Incentive-Based Compensation is deemed received in the Company’s fiscal period during which the financial reporting measure specified in the
Incentive-Based Compensation award is attained, as applicable, even if the payment or grant of the Incentive-Based Compensation occurs after
the end of that period.
For Incentive-Based Compensation based on stock price or total shareholder return, where the amount of erroneously awarded
compensation is not subject to mathematical recalculation directly from the information in the Accounting Restatement, the amount must be
based on a reasonable estimate of the effect of the Accounting Restatement on the stock price or total shareholder return upon which the
Covered Compensation was received; and the Company must maintain documentation of the determination of that reasonable estimate and
provide such documentation to the exchange on which the Company’s securities are listed.
Mandatory Recoupment - Method of Recoupment. The Compensation Committee will determine, in its sole discretion, the method or
methods for recouping any Incentive-Based Overpayment hereunder which may include, without limitation: (i) requiring reimbursement of cash
Incentive-Based Compensation previously paid; (ii) seeking recovery of any gain realized on the vesting, exercise, settlement, sale, transfer, or
other disposition of any equity-based awards; (iii) offsetting the recouped amount from any compensation otherwise owed by the Company to
the Covered Executive; (iv) cancelling outstanding vested or unvested equity awards; and/or (v) taking any other remedial or recovery action
permitted by law, as determined by the Compensation Committee.
Mandatory Recoupment - Limitations. Mandatory Recoupment will be limited to Incentive-Based Overpayments paid or distributed
during the three (3) completed fiscal years prior to the date on which the Company is required to prepare an Accounting Restatement and any
transition period (that results from a change in the Company’s fiscal year) within or immediately following those three (3) completed fiscal
years. In no event shall the Company be required to award Covered Executives an additional payment if the restated or accurate financial results
would have resulted in a higher Incentive-Based Compensation payment.
The Compensation Committee shall recover any Incentive-Based Overpayment in accordance with this Policy, except to the extent that
the Compensation Committee determines such recovery would be impracticable because:
(a) The direct expense paid to a third party to assist in enforcing this Policy would exceed the amount to be recovered;
(b) After obtaining an opinion from local counsel, the Compensation Committee concludes recovery would violate home country law
where that law was adopted prior to November 28, 2022; or
4
(c) Recovery would likely cause an otherwise tax-qualified retirement plan, under which benefits are broadly available to employees of
the Company, to fail to meet the requirements of 26 U.S.C. 401(a)(13) or 26 U.S.C. 411(a) and regulations thereunder.
DISCRETIONARY RECOUPMENT
Discretionary Recoupment - Applicability. For the avoidance of doubt, in the event of an Accounting Restatement, the Mandatory
Recoupment Component shall apply and control, and any application of the Discretionary Recoupment Component shall be in addition to, and
not in place or, the Mandatory Recoupment Component.
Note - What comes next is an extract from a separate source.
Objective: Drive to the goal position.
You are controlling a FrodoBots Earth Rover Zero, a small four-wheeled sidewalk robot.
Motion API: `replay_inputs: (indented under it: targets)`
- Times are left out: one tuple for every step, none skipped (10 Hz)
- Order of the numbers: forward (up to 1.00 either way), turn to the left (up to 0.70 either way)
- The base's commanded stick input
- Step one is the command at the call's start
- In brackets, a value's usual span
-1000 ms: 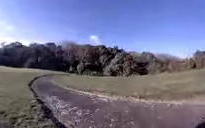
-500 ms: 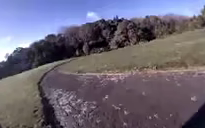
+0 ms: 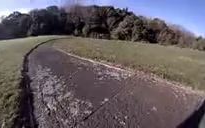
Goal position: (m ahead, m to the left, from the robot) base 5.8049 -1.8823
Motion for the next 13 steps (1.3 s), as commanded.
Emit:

Discretionary Recoupment Triggers. The Compensation Committee shall have the ability to exercise its discretion to effect recoupment
of Covered Compensation under the Discretionary Recoupment Component upon the occurrence of any the following:
•
•
•
the Compensation Committee’s determination that a previously approved performance metric or other criteria is materially
inaccurate, whether or not the Company is required to restate its financial statements and without regard to whether such
miscalculation was due to fraud or intentional misconduct (“Performance Metric Error”);
any Covered Person’s breach of any restrictive covenant set forth in any employment agreement, award agreement, or other written
agreement entered into between the Covered Person and the Company (or an affiliate thereof) (“RCA Breach”); or
the Compensation Committee’s determination that a Covered Person (i) committed fraud or willful misconduct, (ii) was grossly
negligent in a supervisory role; provided that, in any case, such action caused, or could reasonably lead to, material financial or
reputational harm to the Company, or (iii) engaged in any other acts or omissions for which the Compensation Committee deems it
appropriate to effect recoupment under the Discretionary Recoupment Component ((i),(ii) and (iii), each constituting “Other
Misconduct”).
Discretionary Recoupment - Calculation of Overpayment. The amount that may be recovered under the Discretionary Recoupment
Component will be as set forth below in respect of each applicable trigger, in each case to be calculated in the manner determined appropriate by
the Compensation Committee.
•
•
In the event of a Performance Metric Error, the Compensation Committee may in its sole discretion, require reimbursement or
forfeiture of all or part of any excess Covered Compensation received by any Covered Person during the three (3) completed fiscal
years immediately preceding the Compensation Committee’s determination of an error. Notwithstanding the foregoing, with respect
to a Covered Person that is a non-officer, such reimbursement or forfeiture will only be required if such non-officer is directly or
indirectly responsible for fraud or misconduct that results in the Compensation Committee’s determination that a previously
approved performance metric or other criteria is materially inaccurate.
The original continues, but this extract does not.